Sem um espelho é impossível fazer um reparo que seja no cabelo desgrenhado, no resquício de alimento nos dentes, ou nos macaquitos que pularam a cerca do nariz. Esta ideia de que o inconsciente de cada um encontra sempre maneira de se manifestar na vida de uma pessoa (por doenças, acidentes, incidentes, circunstâncias e demais importâncias) está longe de ser uma visão “mística” das coisas. A própria ciência cada vez mais o vem sistematicamente corroborando, nomeadamente através de disciplinas como a Física Quântica e a Cosmologia. A própria Psicologia há muito reconhece o conceito psicanalítico de “projeção”, por exemplo, para descrever o facto.
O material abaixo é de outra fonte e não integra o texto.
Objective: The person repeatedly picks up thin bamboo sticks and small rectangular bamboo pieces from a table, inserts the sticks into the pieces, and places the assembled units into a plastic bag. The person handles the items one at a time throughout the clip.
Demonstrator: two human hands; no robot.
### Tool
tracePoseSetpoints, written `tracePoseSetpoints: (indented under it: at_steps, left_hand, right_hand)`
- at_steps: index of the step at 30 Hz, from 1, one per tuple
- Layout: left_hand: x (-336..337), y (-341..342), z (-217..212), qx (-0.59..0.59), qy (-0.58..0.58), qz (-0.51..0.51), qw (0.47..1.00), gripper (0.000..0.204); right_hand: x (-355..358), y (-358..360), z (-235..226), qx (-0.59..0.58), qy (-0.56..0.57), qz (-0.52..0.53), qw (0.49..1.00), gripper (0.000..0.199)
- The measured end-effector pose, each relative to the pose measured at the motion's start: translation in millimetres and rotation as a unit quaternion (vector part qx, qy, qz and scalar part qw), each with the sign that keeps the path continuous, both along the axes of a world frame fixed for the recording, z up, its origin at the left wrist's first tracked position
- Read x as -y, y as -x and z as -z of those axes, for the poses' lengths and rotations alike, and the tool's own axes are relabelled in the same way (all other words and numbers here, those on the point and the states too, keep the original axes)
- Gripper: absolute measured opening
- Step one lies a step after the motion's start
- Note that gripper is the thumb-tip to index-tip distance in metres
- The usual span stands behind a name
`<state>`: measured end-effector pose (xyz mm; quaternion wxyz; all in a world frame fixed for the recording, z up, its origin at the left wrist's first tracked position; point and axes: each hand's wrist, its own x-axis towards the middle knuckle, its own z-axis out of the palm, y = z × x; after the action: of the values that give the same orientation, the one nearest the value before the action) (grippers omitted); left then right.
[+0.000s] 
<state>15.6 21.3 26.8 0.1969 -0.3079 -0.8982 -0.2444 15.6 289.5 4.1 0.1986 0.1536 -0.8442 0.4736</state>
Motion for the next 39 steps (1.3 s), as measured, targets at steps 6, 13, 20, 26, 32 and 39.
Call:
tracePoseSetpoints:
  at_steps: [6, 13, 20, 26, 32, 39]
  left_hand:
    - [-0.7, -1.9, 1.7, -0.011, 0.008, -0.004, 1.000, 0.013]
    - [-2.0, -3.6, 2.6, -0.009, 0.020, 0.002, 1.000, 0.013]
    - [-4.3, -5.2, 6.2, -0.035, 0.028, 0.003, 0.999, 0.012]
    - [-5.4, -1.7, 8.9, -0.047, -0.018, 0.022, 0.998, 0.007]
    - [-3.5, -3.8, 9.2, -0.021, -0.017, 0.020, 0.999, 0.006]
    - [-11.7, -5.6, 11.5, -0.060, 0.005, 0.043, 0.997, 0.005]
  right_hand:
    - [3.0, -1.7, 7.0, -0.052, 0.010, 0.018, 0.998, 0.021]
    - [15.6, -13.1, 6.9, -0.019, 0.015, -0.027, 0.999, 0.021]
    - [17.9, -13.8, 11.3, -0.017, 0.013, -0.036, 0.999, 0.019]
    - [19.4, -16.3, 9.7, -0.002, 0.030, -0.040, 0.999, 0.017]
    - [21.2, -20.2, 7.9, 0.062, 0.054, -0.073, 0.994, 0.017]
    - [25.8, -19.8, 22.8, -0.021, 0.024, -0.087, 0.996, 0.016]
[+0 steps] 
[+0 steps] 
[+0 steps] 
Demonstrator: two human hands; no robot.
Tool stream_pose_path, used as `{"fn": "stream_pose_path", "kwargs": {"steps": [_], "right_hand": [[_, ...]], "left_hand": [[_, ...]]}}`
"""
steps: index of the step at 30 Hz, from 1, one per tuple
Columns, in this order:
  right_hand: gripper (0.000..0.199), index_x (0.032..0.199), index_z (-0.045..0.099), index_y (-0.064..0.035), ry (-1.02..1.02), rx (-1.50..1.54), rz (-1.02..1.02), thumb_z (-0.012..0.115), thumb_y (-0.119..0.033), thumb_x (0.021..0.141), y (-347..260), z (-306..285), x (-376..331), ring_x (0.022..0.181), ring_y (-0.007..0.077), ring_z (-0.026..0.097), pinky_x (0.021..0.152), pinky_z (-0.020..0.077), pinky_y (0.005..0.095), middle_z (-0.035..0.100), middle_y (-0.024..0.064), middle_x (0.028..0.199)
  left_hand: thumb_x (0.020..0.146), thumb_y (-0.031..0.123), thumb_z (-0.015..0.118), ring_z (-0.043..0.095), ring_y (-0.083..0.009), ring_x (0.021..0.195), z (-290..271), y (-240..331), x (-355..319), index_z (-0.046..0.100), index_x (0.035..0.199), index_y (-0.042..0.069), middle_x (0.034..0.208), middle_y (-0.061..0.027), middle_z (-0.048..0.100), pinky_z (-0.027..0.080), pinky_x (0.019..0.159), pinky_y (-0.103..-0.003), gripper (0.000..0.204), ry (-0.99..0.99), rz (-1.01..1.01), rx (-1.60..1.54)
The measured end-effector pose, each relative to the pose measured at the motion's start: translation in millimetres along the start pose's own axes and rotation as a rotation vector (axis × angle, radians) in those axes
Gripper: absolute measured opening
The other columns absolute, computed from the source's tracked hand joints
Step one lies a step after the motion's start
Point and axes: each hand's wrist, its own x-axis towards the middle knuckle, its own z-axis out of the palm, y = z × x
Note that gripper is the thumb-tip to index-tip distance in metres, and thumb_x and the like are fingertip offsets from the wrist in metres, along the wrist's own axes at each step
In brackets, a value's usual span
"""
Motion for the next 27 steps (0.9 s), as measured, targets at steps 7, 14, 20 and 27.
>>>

Vamos ao lado prático das coisas! Por exemplo, se eu não reconheço a minha agressividade, e não a aceito em mim, é muito provável que vá “puxar” até mim situações ou pessoas agressivas que tratarei de rejeitar com a mesma intensidade com que recuso a minha. Por outro lado, em paralelo, não deixarei de me encantar com aquelas pessoas que manifestam atributos de combatividade, coragem, ousadia e audácia. Tudo isto, “outras faces” da mesma qualidade fundamental da mesma “agressividade”, enquanto suas expressões “positivas”. Se os outros me criticam, talvez eu me critique, ou critique os outros? Muitos mais exemplos poderíamos descrever, mas talvez tenha dado para ficar com uma ideia. E essa ideia é tão simples quanto isto: a vida é um espelho-reflexo de nós próprios. Uma tela espetacular, na qual todos somos atores (a desempenhar várias personagens) do filme em que estamos a participar.
Os “defeitos” também têm o seu q.b. de luminosidade, porquanto me permitem apreciar todas aquelas qualidades ou “virtudes” que não tendo eu desenvolvido em mim próprio, sei reconhecer nos outros. Beleza, sensibilidade, inteligência, coragem, etc., tudo o que nos apaixona parece de alguma forma fazer parte de e “ecoar” em nós (mesmo que não tenhamos ainda arranjado forma de o Ser ou expressar). Isto significa dizer que existe sempre uma ligação emocional forte com aquilo que rejeitamos. Porquê? Porque não nos cria indiferença. Paixão e ódio são “farinha do mesmo saco”, apenas no seu extremo (positivo ou negativo).
Agora as perguntas. Por exemplo, que relação tem com a autoridade? E qual é a relação que tem com a sua autoridade pessoal, interna? E os seus sintomas físicos? Até que ponto não são mera expressão de dinâmicas emocionais, conforme estuda a Psicossomática? Pois é, voltamos ao princípio. Para dizer que, de facto, a Vida é um enorme espelho. Basta estarmos dispostos a olhar para ela como tal, tendo a humildade suficiente para, quando necessário, nos pormos em causa e aprender com ela.
Perante qualquer situação que lhe aconteça – especialmente aquelas onde se vê a reagir emocionalmente – pergunte-se a si próprio: o que é que “isto” pode estar a espelhar de mim? Vemo-nos por cá.